- I think the voltage drop in your top example is caused by the voltmeter's input impedance (probably around 10M) that slowly gets into range of the ohm-meter.
- For range 20k and up it is again the voltmeter's input impedance issue. I think the 200Ω range is related to the diode measurement which requires a similar current source at a relatively high voltage. That leaves the 2kΩ range which is probably implemented in a cost effective way based on the current source for the 200Ω range.
Only with the circuit diagram the answer can be 100% sure.
Your multimeter will attempt to measure ohms by sending a known/set current through the attached resistor. This set current varies with the range your meter is in. However your multimeter has no ideal current source on board, but rather attempts to implement a current source from your battery voltage and a couple semiconductors, hence the open clamp voltage will never rise beyond the battery voltage.

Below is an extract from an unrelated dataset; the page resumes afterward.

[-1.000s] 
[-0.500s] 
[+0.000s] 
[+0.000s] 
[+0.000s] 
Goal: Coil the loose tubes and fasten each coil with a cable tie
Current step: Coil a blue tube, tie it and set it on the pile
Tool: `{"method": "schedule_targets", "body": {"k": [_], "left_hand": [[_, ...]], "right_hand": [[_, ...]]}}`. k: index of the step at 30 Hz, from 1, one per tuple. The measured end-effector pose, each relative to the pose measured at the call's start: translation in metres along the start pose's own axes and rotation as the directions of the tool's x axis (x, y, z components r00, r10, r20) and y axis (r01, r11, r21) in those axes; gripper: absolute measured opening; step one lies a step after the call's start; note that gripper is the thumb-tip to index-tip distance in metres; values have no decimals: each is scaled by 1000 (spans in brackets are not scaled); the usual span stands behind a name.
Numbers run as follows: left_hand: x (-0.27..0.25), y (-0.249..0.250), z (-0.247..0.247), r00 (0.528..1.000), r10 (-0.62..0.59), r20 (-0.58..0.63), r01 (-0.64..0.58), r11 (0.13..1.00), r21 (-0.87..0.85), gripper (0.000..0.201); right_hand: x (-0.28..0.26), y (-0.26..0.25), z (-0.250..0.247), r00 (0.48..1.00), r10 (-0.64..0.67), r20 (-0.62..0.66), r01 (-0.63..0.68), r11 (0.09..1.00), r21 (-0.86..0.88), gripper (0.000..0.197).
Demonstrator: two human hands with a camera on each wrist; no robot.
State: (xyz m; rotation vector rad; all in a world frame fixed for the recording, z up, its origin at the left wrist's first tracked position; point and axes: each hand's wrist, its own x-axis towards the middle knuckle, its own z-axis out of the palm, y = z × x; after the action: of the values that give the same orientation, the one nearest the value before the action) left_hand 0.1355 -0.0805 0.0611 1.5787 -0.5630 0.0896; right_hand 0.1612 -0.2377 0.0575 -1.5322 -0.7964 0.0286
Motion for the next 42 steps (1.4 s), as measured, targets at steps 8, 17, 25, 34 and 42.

Unsure why the voltage drops so much for the higher ranges, this will have to do with the way the current source is built. Notice that the 'high' voltage is not useful (forth column below) when you realize that the product of range times measurement current is much lower than the open clamp voltage (second column).
Also notice that the voltage measured in the lowest resistance range is identical to the voltage used for diode measurements for all three meters. For diode measurement you want a relatively high voltage to test the relatively high voltage drop across a diode. In that case you still use a constant current, but you are no longer interested in the resistance rather than the actual measured voltage. Useless to build two separate current sources for more or less the same current. On the other hand it is easier to build an accurate current source if you allow yourself a higher voltage drop across the current source and you don't need the voltage anyway (forth column).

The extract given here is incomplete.